In Roman art, the individual Muses were originally identified by the attributes they held. In this case, however, the arms of the statue and any attributes she held are gone. Yet, because Roman sculptors commonly produced numerous replicas of popular statues, badly damaged works can often be identified. Scholars have conventionally interpreted statues that match this one in details of clothing and stance as Klio, the Muse of history.


Bear HS3554

Bear, Roman, 100-125 AD, marble.

A bear climbs a rocky slope in this life-size Roman statue. The rocky landscape here implies that the animal is in the wild. The statue originally may have been part of a group scene depicting a hunt (there are two sculptures of hunting dogs associated with this bear). Although they do appear in Roman art, bears are rare in large-scale Roman sculpture.

Native to Italy and to most other parts of the Roman Empire, including Asia Minor and Africa, bears were a part of life in the Roman world. They were hunted for sport in the wild, captured live, and then killed in staged hunts that were part of elaborate civic spectacles. They were also occasionally kept as exotic pets. Bear hunting as a sport was the province of the nobility and under the influence of the Emperor Hadrian's enthusiasm, its popularity increased. The symbolism of the hunt emphasized strength and bravery; the fierceness and nobility of this beast asserted the courage and power of the man able to slay him.


Elgin Kore HS3988


Faustina the Elder HS3578

Young Woman (The Elgin Kore), Greek, c. 475 BC, Parian marble.

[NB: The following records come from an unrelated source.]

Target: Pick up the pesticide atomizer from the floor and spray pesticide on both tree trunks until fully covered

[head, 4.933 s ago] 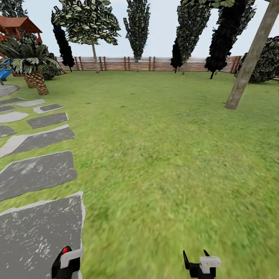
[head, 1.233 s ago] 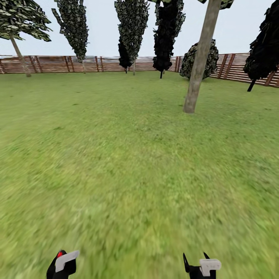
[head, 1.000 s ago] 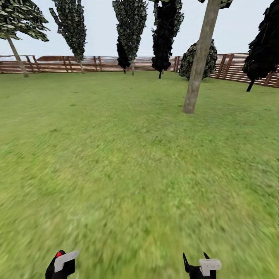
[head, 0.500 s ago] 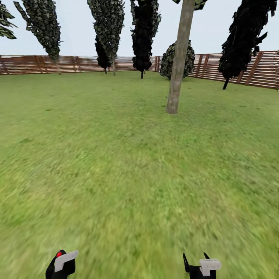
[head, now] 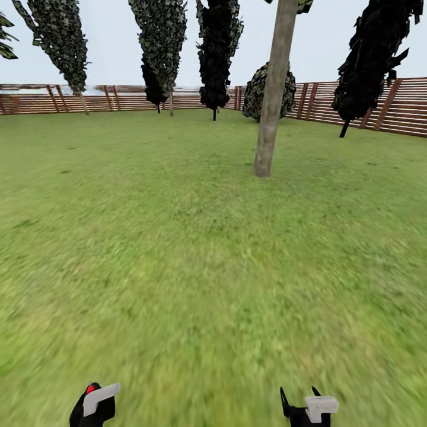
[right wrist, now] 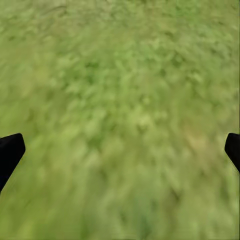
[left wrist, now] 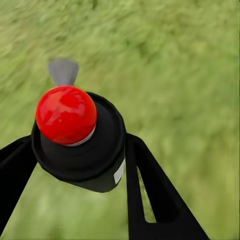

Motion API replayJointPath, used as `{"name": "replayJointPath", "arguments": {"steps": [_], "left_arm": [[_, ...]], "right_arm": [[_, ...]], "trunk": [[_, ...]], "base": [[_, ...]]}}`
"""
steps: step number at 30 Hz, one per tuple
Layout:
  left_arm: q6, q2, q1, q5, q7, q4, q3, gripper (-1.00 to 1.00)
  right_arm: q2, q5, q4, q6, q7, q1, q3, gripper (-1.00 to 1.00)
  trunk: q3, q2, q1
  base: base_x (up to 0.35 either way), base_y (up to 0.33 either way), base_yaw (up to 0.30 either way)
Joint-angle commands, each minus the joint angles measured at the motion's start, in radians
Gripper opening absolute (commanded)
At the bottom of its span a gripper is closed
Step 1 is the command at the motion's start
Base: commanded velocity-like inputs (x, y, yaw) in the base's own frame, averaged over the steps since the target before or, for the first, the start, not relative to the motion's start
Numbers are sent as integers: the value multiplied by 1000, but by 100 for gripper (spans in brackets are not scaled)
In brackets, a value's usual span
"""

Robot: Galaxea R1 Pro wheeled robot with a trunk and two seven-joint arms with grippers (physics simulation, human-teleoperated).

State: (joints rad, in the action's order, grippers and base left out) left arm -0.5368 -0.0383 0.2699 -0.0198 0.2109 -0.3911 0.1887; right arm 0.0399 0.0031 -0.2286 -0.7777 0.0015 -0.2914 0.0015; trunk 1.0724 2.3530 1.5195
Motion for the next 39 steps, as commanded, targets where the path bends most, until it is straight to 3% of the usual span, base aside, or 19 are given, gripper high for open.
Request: {"name": "replayJointPath", "arguments": {"steps": [1, 39], "left_arm": [[0, 0, 0, 0, 0, 0, 0, -100], [0, 0, 0, 0, 0, 0, 0, -100]], "right_arm": [[0, 0, 0, 0, 0, 0, 0, 100], [-2, 0, 0, 0, 0, 0, 0, 100]], "trunk": [[0, 0, 0], [0, 0, 0]], "base": [[346, 0, 0], [346, 0, -11]]}}
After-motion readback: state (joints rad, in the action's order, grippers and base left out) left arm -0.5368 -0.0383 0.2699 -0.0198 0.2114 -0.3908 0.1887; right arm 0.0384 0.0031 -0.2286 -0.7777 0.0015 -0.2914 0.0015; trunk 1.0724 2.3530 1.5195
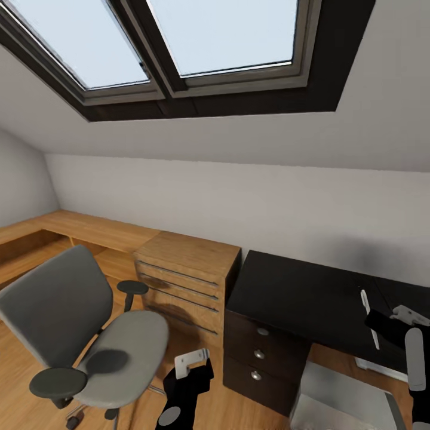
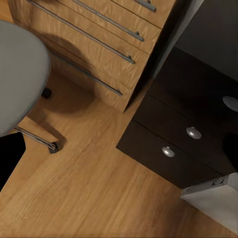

The Greek kore statue depicts a standing or striding woman — it is the female equivalent of a kouros. Both the kore and kouros were usually a religious dedication or funerary monument. This kore steps forward with her right leg and wears a peplos, a one piece woolen garment belted at the waist and pinned at the shoulders. The now missing right hand pulls the peplos to one side, revealing the contour of the right thigh. This was typical of the kore statue type, where one hand was extended with an offering to the gods and the other held the fabric of the dress below the waist. In the 5th century BC, statues of women were usually shown draped, while men were depicted nude. Sculptors of korai focused much attention on capturing the interplay of the fabric folds over the underlying body.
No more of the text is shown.